How It Was Discovered
The species was first described in the 1880s, but its remarkable ability went unnoticed for a century. In the 1980s, marine biology students Christian Sommer and Giorgio Bavestrello were collecting Turritopsis polyps and keeping them in jars to observe. After the polyps released medusae, the researchers expected the jellyfish to mature, reproduce, and die. Instead, when they checked their jars, they found newly settled polyps that hadn’t come from any larvae. The medusae, apparently stressed by captivity, had fallen to the bottom and transformed back into polyps on their own.
Size and Appearance
T. dohrnii is remarkably small. The bell of a mature medusa measures only about 4 to 5 millimeters across, roughly the size of a pinky fingernail. It’s mostly transparent, with a visible reddish stomach at its center. Young medusae have around eight tentacles, and the number increases as they mature. In the polyp stage, they look nothing like the free-swimming jellyfish, instead resembling tiny branching stalks on the ocean floor.
Where They Live
The species is originally from the Mediterranean Sea, but it has spread to oceans around the world. The most likely explanation is ballast water, the seawater that cargo ships take on for stability and discharge at distant ports. Because T. dohrnii is so small and hardy, both its polyp and medusa forms can survive long voyages in ship tanks. It has now been found in waters off Japan, the Caribbean, the Atlantic coast, and the Pacific, making it one of the more globally distributed jellyfish species.
What Can Actually Kill It
“Immortal” is a catchy name, but it’s only biologically accurate in the narrow sense that the jellyfish can avoid death from aging. In practice, the vast majority of these jellyfish die long before they ever trigger their reversal ability. Fish, sea turtles, sea anemones, penguins, and other jellyfish all eat medusae. During the polyp stage, sea slugs are a common predator. Disease can kill them at any life stage. Changes in water temperature, salinity, or pollution can overwhelm them before the reversal process kicks in. The ability to reset is a backup plan for unfavorable conditions, not an invincible shield.
Why Scientists Care
The interest in T. dohrnii goes well beyond marine biology. Understanding how a living organism can reprogram its own mature cells could have implications for research into human aging and regenerative medicine. Researchers have been comparing the jellyfish’s genome to those of related species that age normally, looking for the specific genetic tools that make reversal possible. They’ve found amplified genes related to DNA repair and telomere maintenance (the protective caps on chromosomes that shorten as cells age in humans). The jellyfish also appears to have unique mechanisms for reactivating genes associated with cellular flexibility.
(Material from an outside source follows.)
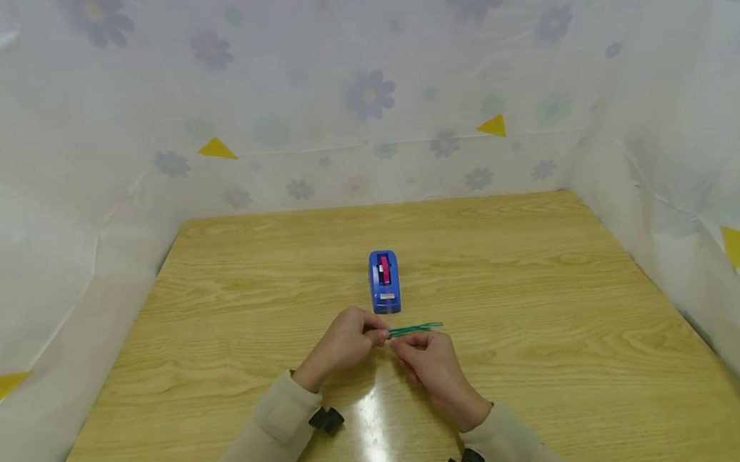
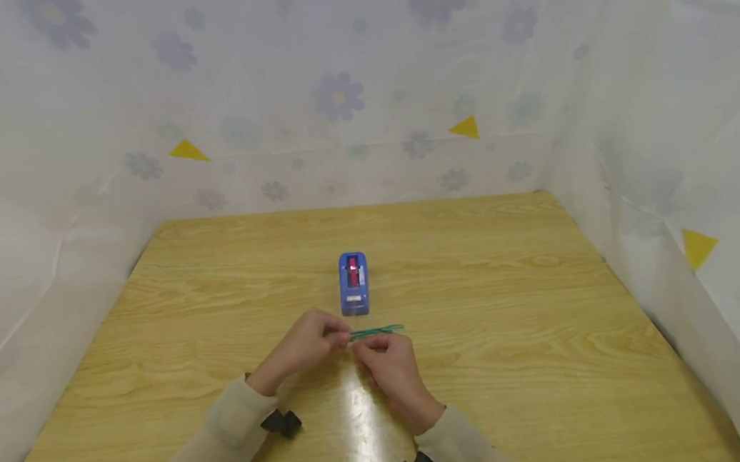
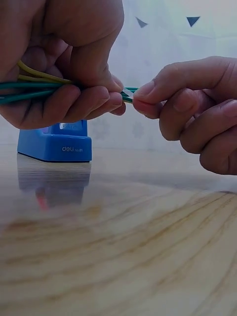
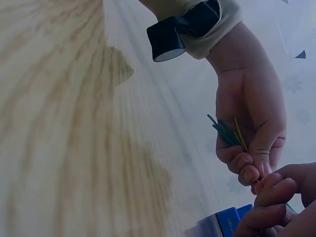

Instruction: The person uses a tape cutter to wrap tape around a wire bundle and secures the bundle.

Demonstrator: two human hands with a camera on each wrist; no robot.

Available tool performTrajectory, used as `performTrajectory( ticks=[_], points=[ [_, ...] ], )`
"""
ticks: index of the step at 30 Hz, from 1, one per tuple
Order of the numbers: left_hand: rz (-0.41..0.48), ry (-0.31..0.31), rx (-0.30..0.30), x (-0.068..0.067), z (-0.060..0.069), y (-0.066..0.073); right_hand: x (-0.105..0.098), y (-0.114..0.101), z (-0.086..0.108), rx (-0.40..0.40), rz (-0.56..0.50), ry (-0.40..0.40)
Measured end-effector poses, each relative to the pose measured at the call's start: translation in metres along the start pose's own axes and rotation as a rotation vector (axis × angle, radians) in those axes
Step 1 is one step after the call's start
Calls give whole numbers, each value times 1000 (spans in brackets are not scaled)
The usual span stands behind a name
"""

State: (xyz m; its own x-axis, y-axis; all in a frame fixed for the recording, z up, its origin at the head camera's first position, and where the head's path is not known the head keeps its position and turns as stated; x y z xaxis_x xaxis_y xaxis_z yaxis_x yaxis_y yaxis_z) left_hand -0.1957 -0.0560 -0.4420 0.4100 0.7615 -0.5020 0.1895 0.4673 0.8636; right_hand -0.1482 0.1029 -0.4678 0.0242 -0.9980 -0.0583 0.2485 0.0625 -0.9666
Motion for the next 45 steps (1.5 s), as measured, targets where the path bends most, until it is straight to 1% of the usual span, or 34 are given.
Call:
performTrajectory(
  ticks=[6, 9, 11, 14, 15, 21, 27, 30, 34, 38, 41, 45],
  points=[
    [-67, 3, 5, 1, 0, 3, -1, 0, -1, -21, 47, 10],
    [-91, 3, 2, 2, 0, 3, -2, -2, -1, -17, 67, 6],
    [-90, 0, 0, 3, -1, 2, -3, -2, -1, -19, 73, 4],
    [-63, -10, 7, 4, -2, 0, -4, -2, -2, -6, 81, 4],
    [-54, -17, 8, 4, -2, 0, -5, 2, -4, -4, 80, 6],
    [-24, -45, 34, 6, -2, -3, -6, 4, -6, -14, 69, 5],
    [-38, -51, 87, 7, -3, -1, -8, 5, -6, -16, 74, 15],
    [-48, -50, 97, 8, -4, -1, -8, 4, -6, -12, 76, 19],
    [-37, -51, 87, 8, -4, -1, -9, 3, -5, -13, 79, 25],
    [-22, -46, 65, 7, -4, -1, -10, 2, -4, -24, 94, 32],
    [-16, -37, 51, 7, -4, -1, -10, 0, -3, -42, 108, 35],
    [-17, -30, 47, 7, -5, 1, -10, 0, -3, -70, 127, 30]
  ],
)
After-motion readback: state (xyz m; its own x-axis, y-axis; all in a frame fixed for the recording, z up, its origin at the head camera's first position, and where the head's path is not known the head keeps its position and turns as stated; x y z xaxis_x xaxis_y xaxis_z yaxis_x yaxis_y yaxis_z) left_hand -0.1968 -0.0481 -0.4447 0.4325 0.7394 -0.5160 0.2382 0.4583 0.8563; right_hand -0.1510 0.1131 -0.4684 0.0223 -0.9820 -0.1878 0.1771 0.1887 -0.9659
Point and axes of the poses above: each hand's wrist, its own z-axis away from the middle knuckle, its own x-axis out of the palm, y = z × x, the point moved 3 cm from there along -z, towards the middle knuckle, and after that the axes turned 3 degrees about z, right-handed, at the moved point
That said, the gap between a jellyfish and a human is enormous. T. dohrnii is a simple organism with relatively few cell types, and its reprogramming pathways don’t map neatly onto mammalian biology. The research is valuable for understanding the fundamental principles of how cells age and how that process might theoretically be influenced, but it’s a long way from any direct medical application.